Exercise in exact copying. Transcribe every entry that follows, word for word.

*Excerpted data*:
------------------------------------------------
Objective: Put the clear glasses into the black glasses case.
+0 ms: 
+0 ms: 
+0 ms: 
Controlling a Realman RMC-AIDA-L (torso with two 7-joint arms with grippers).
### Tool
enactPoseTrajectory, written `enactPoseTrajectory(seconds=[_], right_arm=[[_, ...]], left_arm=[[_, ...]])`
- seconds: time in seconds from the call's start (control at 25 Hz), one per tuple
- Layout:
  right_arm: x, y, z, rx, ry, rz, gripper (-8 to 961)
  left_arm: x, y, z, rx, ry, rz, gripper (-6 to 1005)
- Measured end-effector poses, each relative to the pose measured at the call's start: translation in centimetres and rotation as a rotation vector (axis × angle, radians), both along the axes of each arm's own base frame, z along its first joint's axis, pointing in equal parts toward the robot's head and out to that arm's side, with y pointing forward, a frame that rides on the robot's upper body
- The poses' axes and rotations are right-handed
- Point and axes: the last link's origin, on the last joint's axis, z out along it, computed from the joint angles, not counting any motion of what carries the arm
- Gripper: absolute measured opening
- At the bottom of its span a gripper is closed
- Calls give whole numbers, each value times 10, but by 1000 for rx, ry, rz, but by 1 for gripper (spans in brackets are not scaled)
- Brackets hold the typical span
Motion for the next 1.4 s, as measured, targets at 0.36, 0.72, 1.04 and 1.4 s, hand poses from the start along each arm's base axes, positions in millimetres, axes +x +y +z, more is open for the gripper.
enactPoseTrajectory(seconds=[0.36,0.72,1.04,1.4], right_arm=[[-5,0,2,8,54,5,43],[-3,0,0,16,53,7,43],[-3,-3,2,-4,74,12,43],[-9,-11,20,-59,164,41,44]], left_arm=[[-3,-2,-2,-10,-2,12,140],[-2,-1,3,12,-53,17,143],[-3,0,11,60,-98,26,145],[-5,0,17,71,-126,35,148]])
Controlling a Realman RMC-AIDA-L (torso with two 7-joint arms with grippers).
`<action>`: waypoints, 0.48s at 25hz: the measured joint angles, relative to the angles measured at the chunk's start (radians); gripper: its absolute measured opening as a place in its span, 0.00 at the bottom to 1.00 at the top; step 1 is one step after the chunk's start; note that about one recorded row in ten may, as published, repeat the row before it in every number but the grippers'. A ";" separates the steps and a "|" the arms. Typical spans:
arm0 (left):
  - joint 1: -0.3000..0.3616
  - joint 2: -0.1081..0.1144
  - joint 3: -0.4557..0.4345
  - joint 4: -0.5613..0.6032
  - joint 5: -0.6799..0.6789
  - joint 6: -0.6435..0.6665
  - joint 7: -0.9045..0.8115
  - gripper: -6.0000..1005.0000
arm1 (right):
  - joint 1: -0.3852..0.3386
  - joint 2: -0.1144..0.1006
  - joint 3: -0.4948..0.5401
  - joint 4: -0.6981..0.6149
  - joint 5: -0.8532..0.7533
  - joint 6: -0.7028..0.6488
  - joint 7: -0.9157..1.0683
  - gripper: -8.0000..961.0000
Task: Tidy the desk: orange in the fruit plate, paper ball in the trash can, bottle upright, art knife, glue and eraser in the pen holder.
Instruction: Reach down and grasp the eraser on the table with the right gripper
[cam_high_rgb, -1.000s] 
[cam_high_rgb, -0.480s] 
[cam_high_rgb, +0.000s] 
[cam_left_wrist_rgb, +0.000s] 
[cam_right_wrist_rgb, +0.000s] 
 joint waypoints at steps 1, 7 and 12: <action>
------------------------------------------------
*Task solution*:
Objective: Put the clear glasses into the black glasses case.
+0 ms: 
+0 ms: 
+0 ms: 
Controlling a Realman RMC-AIDA-L (torso with two 7-joint arms with grippers).
### Tool
enactPoseTrajectory, written `enactPoseTrajectory(seconds=[_], right_arm=[[_, ...]], left_arm=[[_, ...]])`
- seconds: time in seconds from the call's start (control at 25 Hz), one per tuple
- Layout:
  right_arm: x, y, z, rx, ry, rz, gripper (-8 to 961)
  left_arm: x, y, z, rx, ry, rz, gripper (-6 to 1005)
- Measured end-effector poses, each relative to the pose measured at the call's start: translation in centimetres and rotation as a rotation vector (axis × angle, radians), both along the axes of each arm's own base frame, z along its first joint's axis, pointing in equal parts toward the robot's head and out to that arm's side, with y pointing forward, a frame that rides on the robot's upper body
- The poses' axes and rotations are right-handed
- Point and axes: the last link's origin, on the last joint's axis, z out along it, computed from the joint angles, not counting any motion of what carries the arm
- Gripper: absolute measured opening
- At the bottom of its span a gripper is closed
- Calls give whole numbers, each value times 10, but by 1000 for rx, ry, rz, but by 1 for gripper (spans in brackets are not scaled)
- Brackets hold the typical span
Motion for the next 1.4 s, as measured, targets at 0.36, 0.72, 1.04 and 1.4 s, hand poses from the start along each arm's base axes, positions in millimetres, axes +x +y +z, more is open for the gripper.
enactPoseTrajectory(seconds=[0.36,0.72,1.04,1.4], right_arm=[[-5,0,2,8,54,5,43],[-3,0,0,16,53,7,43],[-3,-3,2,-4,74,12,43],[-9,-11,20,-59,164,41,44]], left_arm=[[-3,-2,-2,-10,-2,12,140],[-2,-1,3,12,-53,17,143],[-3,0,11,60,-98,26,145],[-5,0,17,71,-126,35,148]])
Controlling a Realman RMC-AIDA-L (torso with two 7-joint arms with grippers).
`<action>`: waypoints, 0.48s at 25hz: the measured joint angles, relative to the angles measured at the chunk's start (radians); gripper: its absolute measured opening as a place in its span, 0.00 at the bottom to 1.00 at the top; step 1 is one step after the chunk's start; note that about one recorded row in ten may, as published, repeat the row before it in every number but the grippers'. A ";" separates the steps and a "|" the arms. Typical spans:
arm0 (left):
  - joint 1: -0.3000..0.3616
  - joint 2: -0.1081..0.1144
  - joint 3: -0.4557..0.4345
  - joint 4: -0.5613..0.6032
  - joint 5: -0.6799..0.6789
  - joint 6: -0.6435..0.6665
  - joint 7: -0.9045..0.8115
  - gripper: -6.0000..1005.0000
arm1 (right):
  - joint 1: -0.3852..0.3386
  - joint 2: -0.1144..0.1006
  - joint 3: -0.4948..0.5401
  - joint 4: -0.6981..0.6149
  - joint 5: -0.8532..0.7533
  - joint 6: -0.7028..0.6488
  - joint 7: -0.9157..1.0683
  - gripper: -8.0000..961.0000
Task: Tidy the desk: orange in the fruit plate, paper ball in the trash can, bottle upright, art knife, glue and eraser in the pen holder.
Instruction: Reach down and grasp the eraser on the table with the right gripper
[cam_high_rgb, -1.000s] 
[cam_high_rgb, -0.480s] 
[cam_high_rgb, +0.000s] 
[cam_left_wrist_rgb, +0.000s] 
[cam_right_wrist_rgb, +0.000s] 
 joint waypoints at steps 1, 7 and 12: <action>

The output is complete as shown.